The Dawn of Billion-Parameter Motion Synthesis
The landscape of Generative AI has been shifting at a tectonic pace. We have witnessed the explosion of text-to-image models that can conjure surrealist art in seconds, and text-to-video models that are beginning to blur the lines between reality and simulation. However, a critical piece of the puzzle has often remained elusive or stuck in the uncanny valley: 3D human motion generation.
For developers, game designers, and animators, creating realistic 3D character movements is a labor-intensive process involving motion capture suits, expensive studios, and hours of manual keyframing. Enter HY-Motion 1.0 (also known as Hunyuan Motion 1.0), a groundbreaking release that promises to democratize high-quality animation.

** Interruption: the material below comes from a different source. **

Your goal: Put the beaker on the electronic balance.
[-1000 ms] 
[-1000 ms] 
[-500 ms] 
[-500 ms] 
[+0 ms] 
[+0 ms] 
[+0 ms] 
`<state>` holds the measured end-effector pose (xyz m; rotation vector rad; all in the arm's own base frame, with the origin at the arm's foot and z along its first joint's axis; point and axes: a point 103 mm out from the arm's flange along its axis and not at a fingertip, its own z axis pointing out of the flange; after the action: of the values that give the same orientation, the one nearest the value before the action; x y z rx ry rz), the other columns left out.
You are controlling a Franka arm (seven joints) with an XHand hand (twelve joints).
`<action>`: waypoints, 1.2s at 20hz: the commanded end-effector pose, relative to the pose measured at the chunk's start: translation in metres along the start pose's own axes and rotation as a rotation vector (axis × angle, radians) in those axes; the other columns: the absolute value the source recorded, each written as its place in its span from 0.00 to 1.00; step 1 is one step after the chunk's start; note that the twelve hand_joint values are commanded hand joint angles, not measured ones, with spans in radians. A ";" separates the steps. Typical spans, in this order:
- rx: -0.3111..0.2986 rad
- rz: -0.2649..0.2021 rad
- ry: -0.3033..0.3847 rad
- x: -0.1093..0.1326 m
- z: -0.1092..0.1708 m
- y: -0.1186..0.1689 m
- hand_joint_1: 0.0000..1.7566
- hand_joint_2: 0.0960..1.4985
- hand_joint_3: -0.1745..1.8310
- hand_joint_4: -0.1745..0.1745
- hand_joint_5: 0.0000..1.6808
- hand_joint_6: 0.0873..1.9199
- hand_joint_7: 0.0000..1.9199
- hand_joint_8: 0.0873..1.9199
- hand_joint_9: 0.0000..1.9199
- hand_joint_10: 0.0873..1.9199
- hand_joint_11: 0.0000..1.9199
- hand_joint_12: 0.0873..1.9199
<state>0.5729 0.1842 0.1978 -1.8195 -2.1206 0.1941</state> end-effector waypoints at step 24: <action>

HY-Motion 1.0 represents a significant leap forward. It is not just another incremental update; it is the first successful attempt to scale a Diffusion Transformer (DiT) based flow matching model to the billion-parameter scale within the motion generation domain. But what does that actually mean for the future of AI and 3D content? Let’s explore.
Who is Behind HY-Motion 1.0?
This sophisticated model is the brainchild of the Tencent Hunyuan 3D Digital Human Team. Tencent, a global technology giant known for its dominance in the gaming and social media sectors (with titles like Honor of Kings and PUBG Mobile under its umbrella), has a vested interest in perfecting digital avatars.
The release of HY-Motion 1.0 aligns with Tencent’s broader strategy to lead in the embodied intelligence and digital content creation sectors. By open-sourcing this tool, they are not only showcasing their technical prowess but also accelerating the industry’s transition from manual animation to AI-assisted generation. The project involves a massive collaboration of researchers, engineers, and artists, aiming to solve the data bottleneck that has historically plagued motion generation research.
What Exactly is HY-Motion 1.0?
At its core, HY-Motion 1.0 is a text-to-motion generation model. You feed it a text prompt and it outputs a 3D skeleton animation sequence that can be used in game engines or 3D software.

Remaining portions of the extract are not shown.